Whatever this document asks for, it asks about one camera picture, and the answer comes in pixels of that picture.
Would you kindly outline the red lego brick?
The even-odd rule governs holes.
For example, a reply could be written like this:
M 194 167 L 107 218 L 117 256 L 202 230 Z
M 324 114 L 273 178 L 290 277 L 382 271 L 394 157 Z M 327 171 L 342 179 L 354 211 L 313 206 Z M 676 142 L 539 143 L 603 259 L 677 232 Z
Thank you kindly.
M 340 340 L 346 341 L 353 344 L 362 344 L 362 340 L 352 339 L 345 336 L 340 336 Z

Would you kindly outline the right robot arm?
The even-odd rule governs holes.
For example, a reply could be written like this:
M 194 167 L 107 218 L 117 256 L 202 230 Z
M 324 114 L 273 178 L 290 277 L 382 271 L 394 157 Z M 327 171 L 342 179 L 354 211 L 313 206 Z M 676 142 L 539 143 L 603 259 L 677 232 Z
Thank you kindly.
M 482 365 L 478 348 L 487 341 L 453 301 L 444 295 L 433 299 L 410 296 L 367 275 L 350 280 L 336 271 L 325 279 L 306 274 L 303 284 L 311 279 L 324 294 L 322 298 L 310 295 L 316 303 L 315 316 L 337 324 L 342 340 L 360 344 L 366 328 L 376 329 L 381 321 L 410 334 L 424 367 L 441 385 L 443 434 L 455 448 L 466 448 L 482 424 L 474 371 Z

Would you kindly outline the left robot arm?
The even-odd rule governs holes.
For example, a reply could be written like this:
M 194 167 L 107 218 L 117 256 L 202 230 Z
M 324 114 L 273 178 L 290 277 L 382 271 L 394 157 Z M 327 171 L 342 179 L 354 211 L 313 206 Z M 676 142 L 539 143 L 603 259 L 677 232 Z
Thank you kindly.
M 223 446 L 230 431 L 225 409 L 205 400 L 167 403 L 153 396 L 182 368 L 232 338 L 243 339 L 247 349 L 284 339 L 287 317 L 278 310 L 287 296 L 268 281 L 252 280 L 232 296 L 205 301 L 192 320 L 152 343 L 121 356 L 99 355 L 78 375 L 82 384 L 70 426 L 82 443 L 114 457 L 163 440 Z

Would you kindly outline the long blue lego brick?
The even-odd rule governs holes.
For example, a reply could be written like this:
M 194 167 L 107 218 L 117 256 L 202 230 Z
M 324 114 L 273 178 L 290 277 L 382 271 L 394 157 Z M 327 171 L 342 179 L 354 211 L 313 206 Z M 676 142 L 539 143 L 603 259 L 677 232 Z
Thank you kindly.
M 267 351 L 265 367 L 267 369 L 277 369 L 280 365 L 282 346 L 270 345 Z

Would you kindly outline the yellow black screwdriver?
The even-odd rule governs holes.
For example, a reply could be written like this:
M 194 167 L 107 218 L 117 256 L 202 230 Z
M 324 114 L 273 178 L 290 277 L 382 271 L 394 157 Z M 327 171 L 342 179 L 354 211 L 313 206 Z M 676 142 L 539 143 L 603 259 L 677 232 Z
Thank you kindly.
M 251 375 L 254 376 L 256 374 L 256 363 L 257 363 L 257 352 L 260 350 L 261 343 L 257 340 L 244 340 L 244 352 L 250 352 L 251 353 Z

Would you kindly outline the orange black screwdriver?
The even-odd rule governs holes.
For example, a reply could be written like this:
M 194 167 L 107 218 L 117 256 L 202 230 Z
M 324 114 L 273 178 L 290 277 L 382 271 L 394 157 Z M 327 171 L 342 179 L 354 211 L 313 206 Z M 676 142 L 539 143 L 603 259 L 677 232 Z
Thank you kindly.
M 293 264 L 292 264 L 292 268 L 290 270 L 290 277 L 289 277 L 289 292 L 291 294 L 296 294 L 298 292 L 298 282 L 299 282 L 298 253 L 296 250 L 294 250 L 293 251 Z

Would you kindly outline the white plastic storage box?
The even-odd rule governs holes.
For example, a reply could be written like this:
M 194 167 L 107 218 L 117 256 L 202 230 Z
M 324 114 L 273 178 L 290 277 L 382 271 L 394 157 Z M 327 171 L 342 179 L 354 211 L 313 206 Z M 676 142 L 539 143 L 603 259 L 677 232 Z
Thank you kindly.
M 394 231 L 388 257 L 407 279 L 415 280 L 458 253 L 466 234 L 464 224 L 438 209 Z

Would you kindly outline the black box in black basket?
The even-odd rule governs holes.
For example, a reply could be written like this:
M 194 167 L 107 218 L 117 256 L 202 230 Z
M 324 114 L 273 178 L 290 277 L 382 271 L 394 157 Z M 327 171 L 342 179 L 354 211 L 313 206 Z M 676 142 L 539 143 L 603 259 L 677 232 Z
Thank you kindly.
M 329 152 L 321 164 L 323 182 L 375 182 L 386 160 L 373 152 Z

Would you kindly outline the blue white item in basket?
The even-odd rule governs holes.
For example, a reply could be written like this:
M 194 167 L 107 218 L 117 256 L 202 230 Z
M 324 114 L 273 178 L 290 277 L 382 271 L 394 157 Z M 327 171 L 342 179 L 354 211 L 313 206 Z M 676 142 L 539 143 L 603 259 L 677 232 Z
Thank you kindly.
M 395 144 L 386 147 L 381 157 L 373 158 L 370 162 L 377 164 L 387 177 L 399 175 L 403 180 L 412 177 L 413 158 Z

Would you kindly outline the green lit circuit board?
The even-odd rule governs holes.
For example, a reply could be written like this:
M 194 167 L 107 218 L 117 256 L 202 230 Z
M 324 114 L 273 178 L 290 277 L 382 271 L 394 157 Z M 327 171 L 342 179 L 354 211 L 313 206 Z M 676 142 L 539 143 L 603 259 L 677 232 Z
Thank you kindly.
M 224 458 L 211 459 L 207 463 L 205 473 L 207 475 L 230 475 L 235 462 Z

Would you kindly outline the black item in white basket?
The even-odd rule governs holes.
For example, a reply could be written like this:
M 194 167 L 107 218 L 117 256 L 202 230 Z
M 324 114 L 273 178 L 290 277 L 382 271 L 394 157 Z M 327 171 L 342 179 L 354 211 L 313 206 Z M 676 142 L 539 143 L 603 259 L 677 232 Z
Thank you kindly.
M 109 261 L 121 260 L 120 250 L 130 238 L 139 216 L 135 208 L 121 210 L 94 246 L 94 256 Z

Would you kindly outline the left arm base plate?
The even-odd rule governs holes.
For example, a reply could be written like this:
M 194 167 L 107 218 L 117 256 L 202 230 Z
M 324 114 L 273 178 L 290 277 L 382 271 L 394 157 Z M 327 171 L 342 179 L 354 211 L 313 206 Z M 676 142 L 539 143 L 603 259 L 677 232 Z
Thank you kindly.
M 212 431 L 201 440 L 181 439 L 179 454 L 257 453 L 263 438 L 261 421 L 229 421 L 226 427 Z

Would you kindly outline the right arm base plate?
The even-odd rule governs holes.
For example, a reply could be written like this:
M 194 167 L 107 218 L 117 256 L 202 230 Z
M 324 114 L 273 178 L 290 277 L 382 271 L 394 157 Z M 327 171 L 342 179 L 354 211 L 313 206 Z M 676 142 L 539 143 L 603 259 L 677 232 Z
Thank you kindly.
• • • • • • •
*ACTIVITY*:
Each record has to be given again exactly as written.

*EXERCISE ANSWER*:
Whatever this document asks for, it asks about one camera picture, and the answer comes in pixels of that picture.
Would you kindly outline the red lego brick?
The even-odd rule governs holes.
For example, a reply could be written like this:
M 194 167 L 107 218 L 117 256 L 202 230 Z
M 324 114 L 273 178 L 290 277 L 382 271 L 394 157 Z M 327 171 L 342 179 L 354 211 L 313 206 Z M 676 142 L 539 143 L 603 259 L 677 232 Z
Thank you kindly.
M 340 340 L 346 341 L 353 344 L 362 344 L 362 340 L 352 339 L 345 336 L 340 336 Z

Would you kindly outline the right robot arm?
The even-odd rule governs holes.
For example, a reply could be written like this:
M 194 167 L 107 218 L 117 256 L 202 230 Z
M 324 114 L 273 178 L 290 277 L 382 271 L 394 157 Z M 327 171 L 342 179 L 354 211 L 313 206 Z M 676 142 L 539 143 L 603 259 L 677 232 Z
Thank you kindly.
M 482 365 L 478 348 L 487 341 L 453 301 L 444 295 L 433 299 L 410 296 L 367 275 L 350 280 L 336 271 L 325 279 L 306 274 L 303 284 L 311 279 L 324 294 L 322 298 L 310 295 L 316 303 L 315 316 L 337 324 L 342 340 L 360 344 L 366 328 L 376 329 L 381 321 L 410 334 L 424 367 L 441 385 L 443 434 L 455 448 L 466 448 L 482 424 L 474 371 Z

Would you kindly outline the left robot arm?
The even-odd rule governs holes.
For example, a reply could be written like this:
M 194 167 L 107 218 L 117 256 L 202 230 Z
M 324 114 L 273 178 L 290 277 L 382 271 L 394 157 Z M 327 171 L 342 179 L 354 211 L 313 206 Z M 676 142 L 539 143 L 603 259 L 677 232 Z
Thank you kindly.
M 223 446 L 230 431 L 225 409 L 205 400 L 167 403 L 153 396 L 182 368 L 232 338 L 243 339 L 247 349 L 284 339 L 287 317 L 278 310 L 287 296 L 268 281 L 252 280 L 232 296 L 205 301 L 192 320 L 152 343 L 121 356 L 99 355 L 78 375 L 82 384 L 70 426 L 82 443 L 114 457 L 163 440 Z

Would you kindly outline the long blue lego brick?
The even-odd rule governs holes.
For example, a reply could be written like this:
M 194 167 L 107 218 L 117 256 L 202 230 Z
M 324 114 L 273 178 L 290 277 L 382 271 L 394 157 Z M 327 171 L 342 179 L 354 211 L 313 206 Z M 676 142 L 539 143 L 603 259 L 677 232 Z
Thank you kindly.
M 267 351 L 265 367 L 267 369 L 277 369 L 280 365 L 282 346 L 270 345 Z

Would you kindly outline the yellow black screwdriver?
The even-odd rule governs holes.
For example, a reply could be written like this:
M 194 167 L 107 218 L 117 256 L 202 230 Z
M 324 114 L 273 178 L 290 277 L 382 271 L 394 157 Z M 327 171 L 342 179 L 354 211 L 313 206 Z M 676 142 L 539 143 L 603 259 L 677 232 Z
Thank you kindly.
M 251 375 L 254 376 L 256 374 L 256 363 L 257 363 L 257 352 L 260 350 L 261 343 L 257 340 L 244 340 L 244 352 L 250 352 L 251 353 Z

Would you kindly outline the orange black screwdriver?
The even-odd rule governs holes.
For example, a reply could be written like this:
M 194 167 L 107 218 L 117 256 L 202 230 Z
M 324 114 L 273 178 L 290 277 L 382 271 L 394 157 Z M 327 171 L 342 179 L 354 211 L 313 206 Z M 676 142 L 539 143 L 603 259 L 677 232 Z
Thank you kindly.
M 293 264 L 292 264 L 292 268 L 290 270 L 290 277 L 289 277 L 289 292 L 291 294 L 296 294 L 298 292 L 298 282 L 299 282 L 298 253 L 296 250 L 294 250 L 293 251 Z

Would you kindly outline the white plastic storage box?
The even-odd rule governs holes.
For example, a reply could be written like this:
M 194 167 L 107 218 L 117 256 L 202 230 Z
M 324 114 L 273 178 L 290 277 L 382 271 L 394 157 Z M 327 171 L 342 179 L 354 211 L 313 206 Z M 676 142 L 539 143 L 603 259 L 677 232 Z
Thank you kindly.
M 394 231 L 388 257 L 407 279 L 415 280 L 458 253 L 466 234 L 464 224 L 438 209 Z

Would you kindly outline the black box in black basket?
The even-odd rule governs holes.
For example, a reply could be written like this:
M 194 167 L 107 218 L 117 256 L 202 230 Z
M 324 114 L 273 178 L 290 277 L 382 271 L 394 157 Z M 327 171 L 342 179 L 354 211 L 313 206 Z M 676 142 L 539 143 L 603 259 L 677 232 Z
Thank you kindly.
M 329 152 L 321 164 L 323 182 L 375 182 L 386 160 L 373 152 Z

Would you kindly outline the blue white item in basket?
The even-odd rule governs holes.
For example, a reply could be written like this:
M 194 167 L 107 218 L 117 256 L 202 230 Z
M 324 114 L 273 178 L 290 277 L 382 271 L 394 157 Z M 327 171 L 342 179 L 354 211 L 313 206 Z M 676 142 L 539 143 L 603 259 L 677 232 Z
Thank you kindly.
M 395 144 L 386 147 L 381 157 L 373 158 L 370 162 L 377 164 L 387 177 L 399 175 L 403 180 L 412 177 L 413 158 Z

Would you kindly outline the green lit circuit board?
The even-odd rule governs holes.
For example, a reply could be written like this:
M 194 167 L 107 218 L 117 256 L 202 230 Z
M 324 114 L 273 178 L 290 277 L 382 271 L 394 157 Z M 327 171 L 342 179 L 354 211 L 313 206 Z M 676 142 L 539 143 L 603 259 L 677 232 Z
Thank you kindly.
M 224 458 L 211 459 L 207 463 L 205 473 L 207 475 L 230 475 L 235 462 Z

Would you kindly outline the black item in white basket?
The even-odd rule governs holes.
For example, a reply could be written like this:
M 194 167 L 107 218 L 117 256 L 202 230 Z
M 324 114 L 273 178 L 290 277 L 382 271 L 394 157 Z M 327 171 L 342 179 L 354 211 L 313 206 Z M 676 142 L 539 143 L 603 259 L 677 232 Z
Thank you kindly.
M 109 261 L 121 260 L 120 250 L 130 238 L 139 216 L 135 208 L 121 210 L 94 246 L 94 256 Z

Would you kindly outline the left arm base plate?
The even-odd rule governs holes.
For example, a reply could be written like this:
M 194 167 L 107 218 L 117 256 L 202 230 Z
M 324 114 L 273 178 L 290 277 L 382 271 L 394 157 Z M 327 171 L 342 179 L 354 211 L 313 206 Z M 676 142 L 539 143 L 603 259 L 677 232 Z
Thank you kindly.
M 212 431 L 201 440 L 181 439 L 179 454 L 257 453 L 263 438 L 261 421 L 229 421 L 226 427 Z

Would you kindly outline the right arm base plate?
The even-odd rule governs holes.
For example, a reply could be written like this:
M 194 167 L 107 218 L 117 256 L 202 230 Z
M 324 114 L 273 178 L 290 277 L 382 271 L 394 157 Z M 327 171 L 342 179 L 354 211 L 313 206 Z M 676 142 L 539 143 L 603 259 L 677 232 Z
Thank you kindly.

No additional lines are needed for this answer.